To this day I dont know what that being was, If it was a projection of part of myself or if it was external, but felt external.
I must say it was really beautiful yet tough experience to have, because it awakens me to my own actions which hurt the planet. I learned lot of things and Im still learning how to help her and other creations on earth which are in need. All the profound gifts of these experiences are unfolding months even years after experience for me. After some time I slowly became vegeterian, reducing the amount of meat, then I only consumed vietnamese poo chicken soup 3 a week, that slowly progressed into once per month.These realisations came slowly but very spontainious for me, for example next was diary, I loved various delicious types of cheese as early as a kid. Researchers found out that the protein in the cheeses tends to make people addicted, they compared addiction to heroin and I must say it was really tough to get rid of this addiction but cardio workouts (sweating) helped me a lot to get rid of these toxins. I think humans get mostly addicted to some types of body unnatural substance for example some types of toxins. Thats why I think the people get really addicted on crack and meth, I dont know about heroin but I think still that there are chemical solvents at least used in manufacture and thats what makes people addicted, or maybe just a fact that it is a foreing substance to our bodies. But back to point. After the meat and dairy, I stopped eating baked goods all these decisions were made by me because I felt that Im hurting my body, and I was. These changes were slow to come but Im very thankful for them, I began to eat healthy and sweated out those toxins. I lost tons of weight and I feel like my body and me are connected again I no longer have pains or problems with my knee joints. Im very thankful for these side effects of this experience.

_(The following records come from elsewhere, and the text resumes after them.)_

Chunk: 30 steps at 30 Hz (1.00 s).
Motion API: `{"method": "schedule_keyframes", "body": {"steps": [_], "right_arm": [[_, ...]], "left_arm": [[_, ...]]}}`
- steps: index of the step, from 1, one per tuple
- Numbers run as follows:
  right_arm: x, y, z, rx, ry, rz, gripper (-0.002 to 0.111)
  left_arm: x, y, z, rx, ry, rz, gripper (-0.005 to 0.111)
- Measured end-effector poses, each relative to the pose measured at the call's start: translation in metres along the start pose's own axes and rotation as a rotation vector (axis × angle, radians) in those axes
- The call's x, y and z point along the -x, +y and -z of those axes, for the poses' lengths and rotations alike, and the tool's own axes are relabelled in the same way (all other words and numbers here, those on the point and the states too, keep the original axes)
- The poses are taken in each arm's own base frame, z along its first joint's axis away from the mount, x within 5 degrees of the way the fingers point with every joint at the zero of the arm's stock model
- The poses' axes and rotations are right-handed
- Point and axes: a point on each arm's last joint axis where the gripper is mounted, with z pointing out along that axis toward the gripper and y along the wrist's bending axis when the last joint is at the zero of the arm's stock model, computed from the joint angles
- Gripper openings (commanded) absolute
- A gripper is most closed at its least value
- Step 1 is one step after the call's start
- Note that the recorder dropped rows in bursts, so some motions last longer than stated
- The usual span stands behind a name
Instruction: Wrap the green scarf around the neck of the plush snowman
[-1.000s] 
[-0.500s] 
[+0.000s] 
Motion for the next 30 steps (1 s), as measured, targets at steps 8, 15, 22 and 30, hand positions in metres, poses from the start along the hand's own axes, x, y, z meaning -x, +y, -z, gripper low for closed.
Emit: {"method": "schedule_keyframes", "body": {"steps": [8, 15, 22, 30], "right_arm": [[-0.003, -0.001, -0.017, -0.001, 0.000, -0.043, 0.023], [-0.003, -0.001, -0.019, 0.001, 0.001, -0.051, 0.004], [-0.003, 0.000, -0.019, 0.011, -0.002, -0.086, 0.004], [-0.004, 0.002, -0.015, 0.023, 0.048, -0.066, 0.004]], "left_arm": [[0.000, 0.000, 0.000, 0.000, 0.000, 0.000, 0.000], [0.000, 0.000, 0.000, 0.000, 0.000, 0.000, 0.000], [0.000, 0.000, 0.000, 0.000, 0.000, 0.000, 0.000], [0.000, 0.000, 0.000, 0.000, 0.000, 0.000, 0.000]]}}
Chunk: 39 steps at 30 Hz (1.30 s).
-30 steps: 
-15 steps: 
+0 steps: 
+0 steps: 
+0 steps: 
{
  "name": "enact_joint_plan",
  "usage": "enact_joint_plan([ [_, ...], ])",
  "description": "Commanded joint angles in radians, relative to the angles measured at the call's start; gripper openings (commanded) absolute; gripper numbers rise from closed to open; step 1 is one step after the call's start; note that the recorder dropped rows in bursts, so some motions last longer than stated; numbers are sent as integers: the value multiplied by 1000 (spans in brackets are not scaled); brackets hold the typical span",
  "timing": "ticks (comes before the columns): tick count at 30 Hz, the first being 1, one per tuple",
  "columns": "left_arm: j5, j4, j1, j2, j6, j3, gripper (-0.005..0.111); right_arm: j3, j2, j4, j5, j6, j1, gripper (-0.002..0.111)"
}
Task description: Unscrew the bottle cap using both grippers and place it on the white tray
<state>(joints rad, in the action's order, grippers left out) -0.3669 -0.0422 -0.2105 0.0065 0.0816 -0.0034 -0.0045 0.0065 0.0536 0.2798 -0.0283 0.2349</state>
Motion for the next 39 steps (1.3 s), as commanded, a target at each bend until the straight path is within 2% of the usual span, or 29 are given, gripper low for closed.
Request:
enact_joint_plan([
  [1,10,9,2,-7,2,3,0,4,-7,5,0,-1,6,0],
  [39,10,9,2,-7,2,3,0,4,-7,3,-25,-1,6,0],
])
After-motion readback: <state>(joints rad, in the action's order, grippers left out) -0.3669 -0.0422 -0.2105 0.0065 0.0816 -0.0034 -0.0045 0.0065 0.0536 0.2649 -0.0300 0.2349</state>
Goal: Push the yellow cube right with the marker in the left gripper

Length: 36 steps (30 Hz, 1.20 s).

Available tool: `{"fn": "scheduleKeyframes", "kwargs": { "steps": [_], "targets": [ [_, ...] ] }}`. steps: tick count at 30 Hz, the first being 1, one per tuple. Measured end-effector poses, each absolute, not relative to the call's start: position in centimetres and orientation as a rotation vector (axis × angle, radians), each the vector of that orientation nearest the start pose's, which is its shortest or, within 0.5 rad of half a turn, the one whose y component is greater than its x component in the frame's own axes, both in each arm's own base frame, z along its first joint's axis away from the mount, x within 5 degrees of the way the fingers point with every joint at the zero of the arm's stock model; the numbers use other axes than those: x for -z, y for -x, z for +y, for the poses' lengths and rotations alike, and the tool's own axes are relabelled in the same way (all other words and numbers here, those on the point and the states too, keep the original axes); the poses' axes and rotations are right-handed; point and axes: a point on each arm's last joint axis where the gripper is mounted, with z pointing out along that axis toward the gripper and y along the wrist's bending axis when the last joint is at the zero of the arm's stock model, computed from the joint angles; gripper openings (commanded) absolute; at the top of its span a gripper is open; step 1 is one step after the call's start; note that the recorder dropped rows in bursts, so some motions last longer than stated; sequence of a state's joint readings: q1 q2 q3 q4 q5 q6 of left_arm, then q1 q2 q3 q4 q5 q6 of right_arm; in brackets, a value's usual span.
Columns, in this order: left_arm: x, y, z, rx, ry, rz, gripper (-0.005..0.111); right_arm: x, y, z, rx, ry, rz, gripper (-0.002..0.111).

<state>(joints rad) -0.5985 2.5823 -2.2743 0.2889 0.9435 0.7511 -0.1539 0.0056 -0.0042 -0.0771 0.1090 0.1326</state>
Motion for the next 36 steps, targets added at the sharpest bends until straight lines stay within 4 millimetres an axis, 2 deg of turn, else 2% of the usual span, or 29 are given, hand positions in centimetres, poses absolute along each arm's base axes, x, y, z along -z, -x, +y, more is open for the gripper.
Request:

This is personal note for you guys from avalon I deeply appreciate your mission, to spread widely these medicines, teachers. We both knew how these amazing technologies are helping out with the most important issues, with the consequences of our action. As one very wise person said. Psychedelics are the catalyst for the imagination, and I think thats exactly where the resolutions of our problems are. Deep within of each other. My will is to see human race connected and united again. I think collectively we can do it. Everytime when something happens, humans tend to help each other. I feel sorry for those who are unplugged, because I know how it feels to be in that place. My will is to see these people comming to your website and helping themselves to find the solutions of our own and collective issues, that would be their best move, along with reading others experiences and collecting the info.